Roberto Toledo was versatile. The same covered a demonstration that was in charge of the paperwork of the office. He always carried his cell phone in his shirt pocket, ready to take photos or record video. The last piece of news he was working on had to do with the alleged illicit enrichment of the authorities in the Zitácuaro House for the Elderly. “There he made me laugh because he went to the place and pretended to be a 70-year-old man, that Rober,” says Vera.
For his work he received about 5,000 pesos a month (about 300 dollars). “He was in charge of collecting data and information, reporting, taking photos and when there were no people, he helped with the program. 13th District that we broadcast on Facebook”, he explains. The members of Monitor Michoacan, seven people in total had contacted the Ministry of the Interior to alert them to the risk they were in. “We are not armed, our only defense is a pen,” Linares said in a video. “The outlet had reported attacks, and the authorities have to take journalistic work as a line of investigation,” says Juan Vázquez, of Article 19, an organization that defends freedom of expression.

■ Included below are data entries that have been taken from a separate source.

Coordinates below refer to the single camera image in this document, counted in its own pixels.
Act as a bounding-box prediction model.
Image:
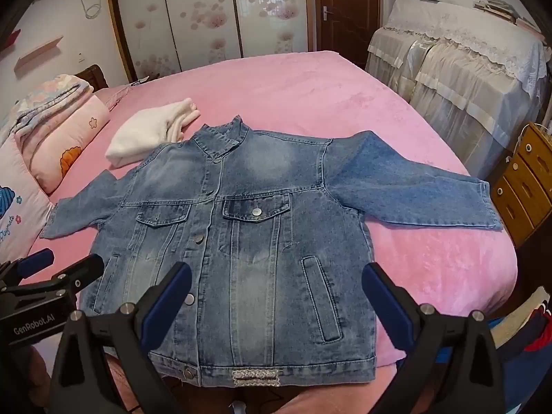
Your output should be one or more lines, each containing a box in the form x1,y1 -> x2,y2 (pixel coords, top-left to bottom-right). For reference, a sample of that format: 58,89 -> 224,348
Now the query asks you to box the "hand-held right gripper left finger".
49,262 -> 193,414

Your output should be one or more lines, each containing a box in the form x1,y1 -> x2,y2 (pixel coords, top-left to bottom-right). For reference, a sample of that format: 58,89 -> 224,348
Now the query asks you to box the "brown wooden door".
313,0 -> 384,70

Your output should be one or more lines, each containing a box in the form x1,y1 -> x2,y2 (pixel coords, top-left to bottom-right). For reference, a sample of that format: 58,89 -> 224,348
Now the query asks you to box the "dark wooden headboard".
73,65 -> 108,92

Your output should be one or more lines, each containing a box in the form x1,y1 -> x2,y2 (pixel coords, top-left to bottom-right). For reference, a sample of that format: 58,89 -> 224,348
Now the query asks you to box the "beige knit cloth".
492,287 -> 550,348

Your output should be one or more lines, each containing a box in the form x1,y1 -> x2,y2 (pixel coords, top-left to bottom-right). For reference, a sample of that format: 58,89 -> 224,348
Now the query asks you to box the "blue denim jacket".
40,115 -> 504,389

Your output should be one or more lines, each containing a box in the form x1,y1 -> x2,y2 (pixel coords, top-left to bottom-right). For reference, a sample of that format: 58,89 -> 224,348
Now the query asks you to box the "pale pillow with blue print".
0,138 -> 55,264

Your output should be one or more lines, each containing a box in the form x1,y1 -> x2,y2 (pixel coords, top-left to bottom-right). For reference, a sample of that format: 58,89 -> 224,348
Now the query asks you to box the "furniture under cream lace cover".
366,0 -> 552,177

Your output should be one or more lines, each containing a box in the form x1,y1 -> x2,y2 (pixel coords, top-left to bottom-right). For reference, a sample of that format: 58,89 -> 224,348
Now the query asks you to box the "red and navy garment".
515,302 -> 552,361

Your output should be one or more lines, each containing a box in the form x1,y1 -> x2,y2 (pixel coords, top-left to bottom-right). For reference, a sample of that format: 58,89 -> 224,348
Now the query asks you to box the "stack of books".
472,0 -> 545,35

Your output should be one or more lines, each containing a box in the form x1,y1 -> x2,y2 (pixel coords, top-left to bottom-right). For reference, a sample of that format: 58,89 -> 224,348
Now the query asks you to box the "floral sliding-door wardrobe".
106,0 -> 319,83

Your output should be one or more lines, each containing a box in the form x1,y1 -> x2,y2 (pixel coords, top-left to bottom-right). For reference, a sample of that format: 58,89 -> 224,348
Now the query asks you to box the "pink fleece bed blanket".
19,49 -> 518,380

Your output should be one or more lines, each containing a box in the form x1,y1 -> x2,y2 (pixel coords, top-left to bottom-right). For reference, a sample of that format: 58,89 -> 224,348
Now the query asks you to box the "folded floral quilt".
0,73 -> 94,147

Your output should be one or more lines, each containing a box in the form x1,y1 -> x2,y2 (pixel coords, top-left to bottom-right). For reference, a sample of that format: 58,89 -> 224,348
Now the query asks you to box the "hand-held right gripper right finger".
361,262 -> 506,414

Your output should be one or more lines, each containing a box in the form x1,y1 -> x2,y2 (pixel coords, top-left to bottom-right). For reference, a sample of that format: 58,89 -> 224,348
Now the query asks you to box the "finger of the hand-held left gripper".
0,248 -> 55,289
9,254 -> 106,299

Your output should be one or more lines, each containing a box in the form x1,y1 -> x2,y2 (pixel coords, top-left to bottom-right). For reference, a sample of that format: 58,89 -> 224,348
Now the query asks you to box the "white folded sweater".
106,98 -> 201,168

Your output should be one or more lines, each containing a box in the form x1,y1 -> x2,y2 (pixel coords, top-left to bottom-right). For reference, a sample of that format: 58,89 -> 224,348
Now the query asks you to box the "pink wall shelf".
13,37 -> 63,72

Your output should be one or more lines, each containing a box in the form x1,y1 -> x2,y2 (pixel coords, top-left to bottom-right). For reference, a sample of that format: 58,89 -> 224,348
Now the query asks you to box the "pink pillow with orange print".
15,95 -> 111,195

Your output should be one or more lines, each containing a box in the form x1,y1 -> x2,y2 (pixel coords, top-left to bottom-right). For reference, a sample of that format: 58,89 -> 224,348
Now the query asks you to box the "wooden drawer cabinet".
492,123 -> 552,247

The Committee to Protect Journalists (CPJ) has counted from 1992 to 2021 the murder of 138 informants in Mexico. Article 19 computes even higher figures: 145 since 2000.

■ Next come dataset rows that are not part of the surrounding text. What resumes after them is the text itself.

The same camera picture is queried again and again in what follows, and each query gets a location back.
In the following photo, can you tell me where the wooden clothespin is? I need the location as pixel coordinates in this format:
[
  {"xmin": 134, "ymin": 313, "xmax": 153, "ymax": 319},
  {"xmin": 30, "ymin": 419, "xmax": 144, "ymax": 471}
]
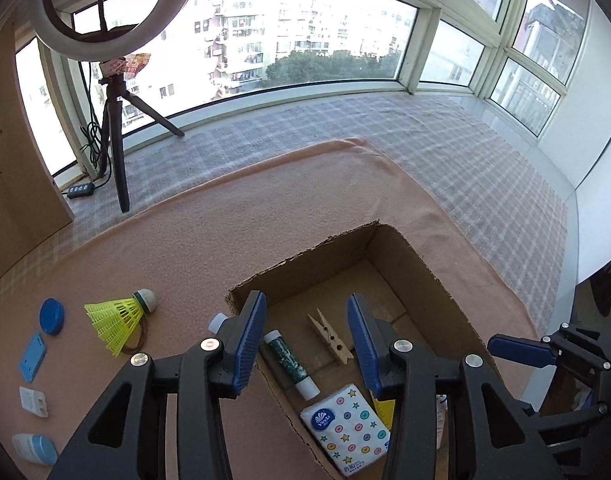
[{"xmin": 307, "ymin": 308, "xmax": 355, "ymax": 367}]

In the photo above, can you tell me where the checkered cloth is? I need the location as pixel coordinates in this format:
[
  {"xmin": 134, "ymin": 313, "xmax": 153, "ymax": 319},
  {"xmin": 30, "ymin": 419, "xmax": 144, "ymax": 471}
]
[{"xmin": 0, "ymin": 92, "xmax": 571, "ymax": 311}]

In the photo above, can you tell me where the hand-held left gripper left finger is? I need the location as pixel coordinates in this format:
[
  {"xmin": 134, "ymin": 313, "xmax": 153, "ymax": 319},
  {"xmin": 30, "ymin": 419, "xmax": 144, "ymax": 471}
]
[{"xmin": 60, "ymin": 290, "xmax": 269, "ymax": 480}]

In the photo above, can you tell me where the green patterned stick tube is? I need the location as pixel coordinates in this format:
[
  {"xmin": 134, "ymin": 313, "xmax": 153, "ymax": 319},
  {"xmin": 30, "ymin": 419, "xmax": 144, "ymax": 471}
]
[{"xmin": 264, "ymin": 330, "xmax": 319, "ymax": 401}]

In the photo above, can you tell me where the light oak board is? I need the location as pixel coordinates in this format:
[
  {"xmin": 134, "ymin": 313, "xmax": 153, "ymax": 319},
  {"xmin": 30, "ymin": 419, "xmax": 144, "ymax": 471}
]
[{"xmin": 0, "ymin": 20, "xmax": 76, "ymax": 293}]

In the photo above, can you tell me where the round blue lid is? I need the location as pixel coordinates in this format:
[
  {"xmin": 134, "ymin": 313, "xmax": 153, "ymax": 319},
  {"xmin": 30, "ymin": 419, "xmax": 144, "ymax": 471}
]
[{"xmin": 39, "ymin": 298, "xmax": 67, "ymax": 336}]

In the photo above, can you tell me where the patterned tissue pack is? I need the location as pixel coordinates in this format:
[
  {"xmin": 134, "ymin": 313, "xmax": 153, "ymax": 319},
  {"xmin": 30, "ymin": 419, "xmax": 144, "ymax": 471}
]
[{"xmin": 300, "ymin": 383, "xmax": 392, "ymax": 477}]

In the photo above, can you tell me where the white ring light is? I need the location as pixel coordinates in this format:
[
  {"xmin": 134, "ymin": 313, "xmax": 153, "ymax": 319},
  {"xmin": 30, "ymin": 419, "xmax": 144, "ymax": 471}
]
[{"xmin": 32, "ymin": 0, "xmax": 204, "ymax": 63}]

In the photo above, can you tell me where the pink blanket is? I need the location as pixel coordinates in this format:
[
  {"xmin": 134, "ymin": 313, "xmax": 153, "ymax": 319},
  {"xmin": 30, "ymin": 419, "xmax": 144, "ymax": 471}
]
[{"xmin": 0, "ymin": 137, "xmax": 536, "ymax": 480}]

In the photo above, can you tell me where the blue plastic phone stand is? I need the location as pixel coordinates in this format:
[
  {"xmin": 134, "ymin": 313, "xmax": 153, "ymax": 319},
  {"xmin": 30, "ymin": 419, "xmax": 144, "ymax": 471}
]
[{"xmin": 18, "ymin": 333, "xmax": 48, "ymax": 377}]

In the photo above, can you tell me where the white power adapter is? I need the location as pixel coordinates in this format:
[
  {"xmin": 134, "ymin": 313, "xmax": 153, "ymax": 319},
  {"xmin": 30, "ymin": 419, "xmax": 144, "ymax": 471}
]
[{"xmin": 19, "ymin": 386, "xmax": 51, "ymax": 418}]

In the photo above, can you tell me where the white sunscreen bottle blue cap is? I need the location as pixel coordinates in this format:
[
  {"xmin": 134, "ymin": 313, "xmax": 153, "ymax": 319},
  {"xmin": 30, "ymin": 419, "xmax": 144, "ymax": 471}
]
[{"xmin": 12, "ymin": 433, "xmax": 60, "ymax": 466}]

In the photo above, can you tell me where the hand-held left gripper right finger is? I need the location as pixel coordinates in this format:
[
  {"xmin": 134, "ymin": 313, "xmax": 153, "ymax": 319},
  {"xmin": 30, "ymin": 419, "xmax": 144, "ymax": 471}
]
[{"xmin": 346, "ymin": 293, "xmax": 561, "ymax": 480}]

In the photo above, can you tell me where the dark bag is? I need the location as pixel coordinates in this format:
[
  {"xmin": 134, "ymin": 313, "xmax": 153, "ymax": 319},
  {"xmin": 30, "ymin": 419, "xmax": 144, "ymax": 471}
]
[{"xmin": 588, "ymin": 266, "xmax": 611, "ymax": 317}]

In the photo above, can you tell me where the yellow shuttlecock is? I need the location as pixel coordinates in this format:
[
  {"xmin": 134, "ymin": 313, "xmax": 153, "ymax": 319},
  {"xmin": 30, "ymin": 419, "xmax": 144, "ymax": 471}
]
[{"xmin": 84, "ymin": 288, "xmax": 159, "ymax": 358}]

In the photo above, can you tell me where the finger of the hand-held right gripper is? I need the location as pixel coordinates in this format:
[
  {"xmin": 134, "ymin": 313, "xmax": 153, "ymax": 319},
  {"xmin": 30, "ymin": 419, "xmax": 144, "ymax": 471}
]
[
  {"xmin": 487, "ymin": 322, "xmax": 611, "ymax": 378},
  {"xmin": 518, "ymin": 400, "xmax": 611, "ymax": 448}
]

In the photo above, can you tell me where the black tripod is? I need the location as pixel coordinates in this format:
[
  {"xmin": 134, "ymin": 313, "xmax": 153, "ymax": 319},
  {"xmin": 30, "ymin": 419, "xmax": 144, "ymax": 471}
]
[{"xmin": 96, "ymin": 57, "xmax": 185, "ymax": 213}]

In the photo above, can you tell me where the cardboard box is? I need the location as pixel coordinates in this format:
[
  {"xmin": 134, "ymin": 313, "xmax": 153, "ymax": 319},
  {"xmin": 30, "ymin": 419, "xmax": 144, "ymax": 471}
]
[{"xmin": 227, "ymin": 219, "xmax": 503, "ymax": 480}]

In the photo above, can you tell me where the brown hair tie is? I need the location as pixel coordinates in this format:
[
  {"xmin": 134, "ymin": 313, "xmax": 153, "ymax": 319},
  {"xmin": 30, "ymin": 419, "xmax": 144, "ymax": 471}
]
[{"xmin": 120, "ymin": 327, "xmax": 149, "ymax": 353}]

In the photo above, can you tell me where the ring light cable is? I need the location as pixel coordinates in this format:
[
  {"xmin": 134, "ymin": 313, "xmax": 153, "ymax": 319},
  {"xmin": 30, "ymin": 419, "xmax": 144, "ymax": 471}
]
[{"xmin": 78, "ymin": 60, "xmax": 111, "ymax": 191}]

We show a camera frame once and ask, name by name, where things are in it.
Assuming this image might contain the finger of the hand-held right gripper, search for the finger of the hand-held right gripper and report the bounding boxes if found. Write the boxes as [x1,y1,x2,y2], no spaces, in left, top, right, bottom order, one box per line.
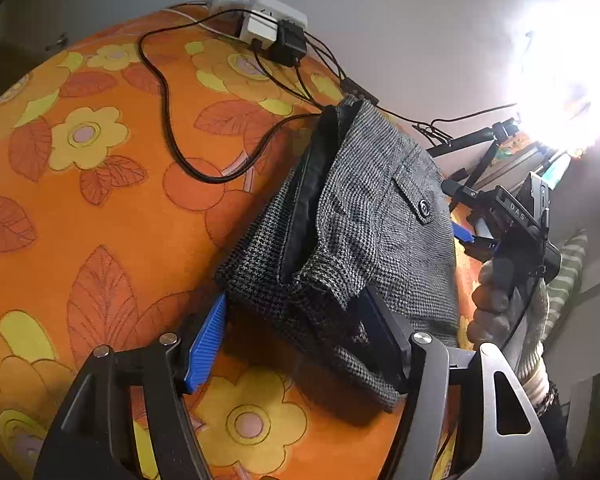
[452,222,496,261]

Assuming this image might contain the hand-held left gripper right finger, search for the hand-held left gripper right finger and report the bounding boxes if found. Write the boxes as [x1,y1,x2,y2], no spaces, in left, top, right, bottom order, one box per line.
[357,285,561,480]

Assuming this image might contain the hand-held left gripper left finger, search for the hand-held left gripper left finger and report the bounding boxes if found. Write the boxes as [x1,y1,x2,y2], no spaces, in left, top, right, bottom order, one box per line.
[32,292,229,480]

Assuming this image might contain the grey checked pants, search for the grey checked pants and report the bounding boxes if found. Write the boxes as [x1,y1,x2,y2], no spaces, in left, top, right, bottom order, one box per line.
[215,97,461,413]

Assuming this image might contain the person's right forearm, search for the person's right forearm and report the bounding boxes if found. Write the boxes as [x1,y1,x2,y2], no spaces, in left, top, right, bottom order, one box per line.
[522,367,573,461]

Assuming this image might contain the person's right hand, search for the person's right hand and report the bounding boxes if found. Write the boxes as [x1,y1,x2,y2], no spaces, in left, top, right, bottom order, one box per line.
[467,260,548,376]

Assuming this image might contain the green white striped pillow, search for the green white striped pillow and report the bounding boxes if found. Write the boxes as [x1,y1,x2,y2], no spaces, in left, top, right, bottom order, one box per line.
[545,230,588,311]

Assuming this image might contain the blue face mask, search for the blue face mask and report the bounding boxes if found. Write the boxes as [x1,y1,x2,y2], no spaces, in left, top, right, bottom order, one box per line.
[545,155,573,191]

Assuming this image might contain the small black tripod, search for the small black tripod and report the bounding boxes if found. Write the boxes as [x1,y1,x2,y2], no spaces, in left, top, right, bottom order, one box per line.
[426,117,523,191]

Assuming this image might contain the orange floral bedsheet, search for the orange floral bedsheet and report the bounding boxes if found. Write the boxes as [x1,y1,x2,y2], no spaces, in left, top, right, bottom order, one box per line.
[0,2,476,480]

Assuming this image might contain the black plug adapter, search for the black plug adapter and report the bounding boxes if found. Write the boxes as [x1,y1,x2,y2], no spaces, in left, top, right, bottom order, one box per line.
[270,20,308,67]

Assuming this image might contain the white plug adapter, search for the white plug adapter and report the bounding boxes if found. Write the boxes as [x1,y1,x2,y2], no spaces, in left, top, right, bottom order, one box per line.
[240,10,281,51]

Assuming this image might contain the white power strip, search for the white power strip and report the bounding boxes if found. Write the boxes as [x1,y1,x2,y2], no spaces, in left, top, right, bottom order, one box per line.
[209,0,308,31]

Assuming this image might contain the bright ring light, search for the bright ring light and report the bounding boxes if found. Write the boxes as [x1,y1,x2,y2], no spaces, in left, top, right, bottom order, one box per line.
[500,0,600,156]

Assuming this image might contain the black inline cable controller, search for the black inline cable controller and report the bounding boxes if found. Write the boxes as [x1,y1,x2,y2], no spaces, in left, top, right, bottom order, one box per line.
[342,77,379,106]

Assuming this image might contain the thick black power cable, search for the thick black power cable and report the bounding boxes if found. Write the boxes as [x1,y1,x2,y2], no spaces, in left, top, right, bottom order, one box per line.
[139,20,326,184]

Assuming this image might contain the thin black light cable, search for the thin black light cable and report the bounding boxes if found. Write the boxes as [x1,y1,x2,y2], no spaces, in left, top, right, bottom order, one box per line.
[300,30,518,136]

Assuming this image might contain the white power strip cable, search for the white power strip cable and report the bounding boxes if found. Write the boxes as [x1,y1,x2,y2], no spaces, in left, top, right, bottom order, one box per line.
[167,2,241,41]

The Michoacan Prosecutor’s Office has opened an investigation to clarify the crime following the protocol of crimes against journalists. So far only the motorcycles on which the criminals fled have been found, but there are no detainees. Toledo was buried two days later in his town. He had five children. “We are going to continue pointing out corruptions and corrupt politicians even if our lives depend on it (…) Damn those [que] they attempted against the life of an innocent person,” said a devastated Linares.
A week after the murder, in Monitor Michoacan They continue to cry for their partner. “Freedom of expression is a fundamental right and a pillar for the democracy of a people,” says Joel Vera. He will never forget the last moments of Don Rober, just before the gunmen knocked on the door. “He never refused anyone a greeting. He had a gift for making people like him”.